Launched in 2011 and at Jupiter since 2016, Juno orbits the giant planet in a highly elliptical path that sees it swing-in closely to the planet’s polar regions once every five weeks or so. It’s the only time Juno takes and transmits images back to Earth.

On November 6, 2022, Juno conducted its 46th perijove—close flyby—and in the days since data from its two-megapixel camera have been transmitted back to Earth via NASA’s Deep Space Network. Last month it took some stunning close-ups of Jupiter’s moon Europa.

Juno spins to keep itself stable as it makes its long oval-shaped orbits, so the images that come back need a lot of work. Cue an incredible team of volunteer “citizen scientists” who after each perijove download the raw data from the mission’s special website. Anyone can download them, process them and upload them.

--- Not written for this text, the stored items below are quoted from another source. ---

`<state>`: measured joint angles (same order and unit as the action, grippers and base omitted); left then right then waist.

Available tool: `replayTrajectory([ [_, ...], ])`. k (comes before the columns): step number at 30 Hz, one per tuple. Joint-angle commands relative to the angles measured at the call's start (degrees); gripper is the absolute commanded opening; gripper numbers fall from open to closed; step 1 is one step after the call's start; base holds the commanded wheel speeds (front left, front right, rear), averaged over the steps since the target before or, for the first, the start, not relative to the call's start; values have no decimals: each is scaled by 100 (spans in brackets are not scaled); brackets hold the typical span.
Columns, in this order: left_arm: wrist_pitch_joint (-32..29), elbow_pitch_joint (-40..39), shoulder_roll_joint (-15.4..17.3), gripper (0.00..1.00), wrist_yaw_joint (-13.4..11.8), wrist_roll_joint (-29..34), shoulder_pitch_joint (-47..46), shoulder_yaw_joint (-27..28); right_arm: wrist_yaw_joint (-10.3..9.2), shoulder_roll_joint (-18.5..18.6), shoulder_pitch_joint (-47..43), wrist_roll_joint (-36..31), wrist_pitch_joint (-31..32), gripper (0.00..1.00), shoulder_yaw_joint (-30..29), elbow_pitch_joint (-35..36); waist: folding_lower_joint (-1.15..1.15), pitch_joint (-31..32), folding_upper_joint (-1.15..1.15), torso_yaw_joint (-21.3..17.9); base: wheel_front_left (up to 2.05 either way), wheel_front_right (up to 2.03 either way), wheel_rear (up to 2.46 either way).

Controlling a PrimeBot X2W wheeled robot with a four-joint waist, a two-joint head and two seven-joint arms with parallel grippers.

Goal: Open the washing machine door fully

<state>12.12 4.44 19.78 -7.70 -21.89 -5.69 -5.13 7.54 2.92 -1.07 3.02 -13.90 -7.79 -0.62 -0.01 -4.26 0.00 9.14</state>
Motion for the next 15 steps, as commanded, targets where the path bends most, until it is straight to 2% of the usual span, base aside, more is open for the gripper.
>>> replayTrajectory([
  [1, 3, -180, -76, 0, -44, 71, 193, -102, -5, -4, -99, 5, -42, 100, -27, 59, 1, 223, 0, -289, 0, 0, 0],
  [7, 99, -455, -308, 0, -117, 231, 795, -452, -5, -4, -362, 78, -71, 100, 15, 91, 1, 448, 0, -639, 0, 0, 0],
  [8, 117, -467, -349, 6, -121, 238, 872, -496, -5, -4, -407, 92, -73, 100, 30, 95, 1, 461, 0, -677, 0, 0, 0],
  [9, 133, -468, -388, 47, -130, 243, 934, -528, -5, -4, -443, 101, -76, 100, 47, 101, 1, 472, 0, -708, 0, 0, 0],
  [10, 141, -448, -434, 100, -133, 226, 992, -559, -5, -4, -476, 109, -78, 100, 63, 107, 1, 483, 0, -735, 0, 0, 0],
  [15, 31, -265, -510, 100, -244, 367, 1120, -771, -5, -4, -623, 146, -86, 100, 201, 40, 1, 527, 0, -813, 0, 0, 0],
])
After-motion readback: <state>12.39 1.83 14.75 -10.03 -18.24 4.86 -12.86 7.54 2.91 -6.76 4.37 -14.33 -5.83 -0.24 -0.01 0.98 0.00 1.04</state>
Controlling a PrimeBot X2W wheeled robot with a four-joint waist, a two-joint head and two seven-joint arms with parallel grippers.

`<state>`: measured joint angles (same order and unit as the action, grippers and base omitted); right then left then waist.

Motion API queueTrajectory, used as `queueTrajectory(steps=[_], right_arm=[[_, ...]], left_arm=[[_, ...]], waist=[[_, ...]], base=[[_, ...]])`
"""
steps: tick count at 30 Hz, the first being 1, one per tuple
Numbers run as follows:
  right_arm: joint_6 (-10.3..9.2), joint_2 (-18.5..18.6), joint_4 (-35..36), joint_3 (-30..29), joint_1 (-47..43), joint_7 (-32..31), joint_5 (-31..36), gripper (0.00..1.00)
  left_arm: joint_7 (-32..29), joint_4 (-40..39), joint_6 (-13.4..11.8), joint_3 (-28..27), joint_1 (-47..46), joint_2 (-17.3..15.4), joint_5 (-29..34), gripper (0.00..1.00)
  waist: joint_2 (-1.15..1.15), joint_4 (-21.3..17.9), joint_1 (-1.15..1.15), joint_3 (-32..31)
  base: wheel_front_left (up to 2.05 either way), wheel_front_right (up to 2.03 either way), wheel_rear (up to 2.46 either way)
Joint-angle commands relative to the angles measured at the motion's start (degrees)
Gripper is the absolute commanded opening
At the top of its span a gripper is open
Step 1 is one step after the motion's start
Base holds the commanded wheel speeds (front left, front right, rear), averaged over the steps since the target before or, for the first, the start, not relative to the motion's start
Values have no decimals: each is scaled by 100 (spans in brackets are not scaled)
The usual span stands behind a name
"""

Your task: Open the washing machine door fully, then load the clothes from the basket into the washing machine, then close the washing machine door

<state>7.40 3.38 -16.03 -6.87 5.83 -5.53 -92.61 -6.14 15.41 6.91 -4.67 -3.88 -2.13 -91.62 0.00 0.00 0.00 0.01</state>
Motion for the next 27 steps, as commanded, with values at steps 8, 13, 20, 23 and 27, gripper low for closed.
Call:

“Their intellectual firepower and expertise has provided a remarkable set of images,” said Jonathan Lunine, a planetary scientist at Cornell University and co-investigator on the Juno mission, who adds that the citizen scientists function pretty much as Juno’s science team. “There’s very little difference between them and what you would get on the Voyager or New Horizons missions … it’s changed the way we look at how planetary mission teams function and it’s been a very, very successful experiment.”

A few of the most dedicated citizen scientists working on Juno images include Kevin M. Gill, Brian Swift, Andrea Luck, Björn Jónsson, Gerald Eichstädt and Seán Doran, though you can see the work of many others on the JunoCam website.

This imaging experiment is not likely to be repeated on two upcoming missions to Jupiter that will essentially pick-up the baton from Juno. Both NASA’s Europa Clipper mission and European Space Agency’s JUpiter ICy moons Explorer (JUICE) will have dedicated science teams responsible for processing their own images.

Europa Clipper will launch in October 2024 and arrive in late 2027 to perform about 45 flybys, in each pass photographing the moon’s icy surface in high resolution.

JUICE will launch a little earlier, in April 2023, but it won’t arrive until July 2031. Its mission is to spend three and a half years examining Europa, Ganymede and Callisto.

In June 2021, Juno got to within 600 miles of Ganymede, the largest moon in the Solar System, sending back some gorgeous images.

Juno’s next close flyby of Jupiter, perijove 47, will take place on December 15, 2022.

Wishing you clear skies and wide eyes.